[Stored entries]
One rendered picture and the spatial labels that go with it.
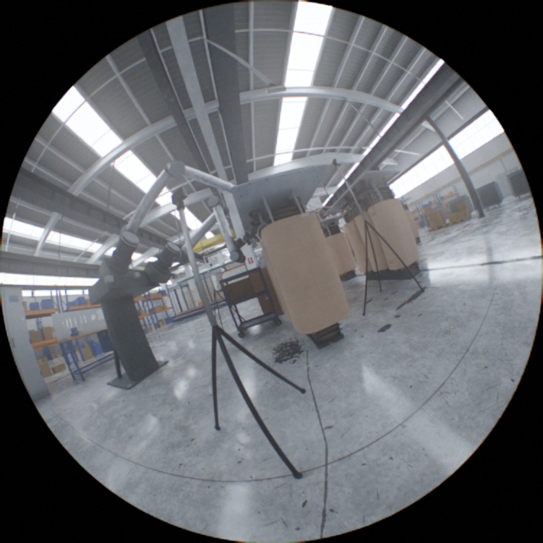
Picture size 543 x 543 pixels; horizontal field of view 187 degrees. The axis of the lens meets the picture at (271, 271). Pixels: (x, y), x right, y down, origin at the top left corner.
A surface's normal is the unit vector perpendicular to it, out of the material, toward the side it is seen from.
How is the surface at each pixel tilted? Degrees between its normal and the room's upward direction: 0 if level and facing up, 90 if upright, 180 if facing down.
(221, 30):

## ASSIGNED TASK
Which lines of the data contain the string "surface"? Copy each of them.

## SOLVED PROBLEM
A surface's normal is the unit vector perpendicular to it, out of the material, toward the side it is seen from.
How is the surface at each pixel tilted? Degrees between its normal and the room's upward direction: 0 if level and facing up, 90 if upright, 180 if facing down.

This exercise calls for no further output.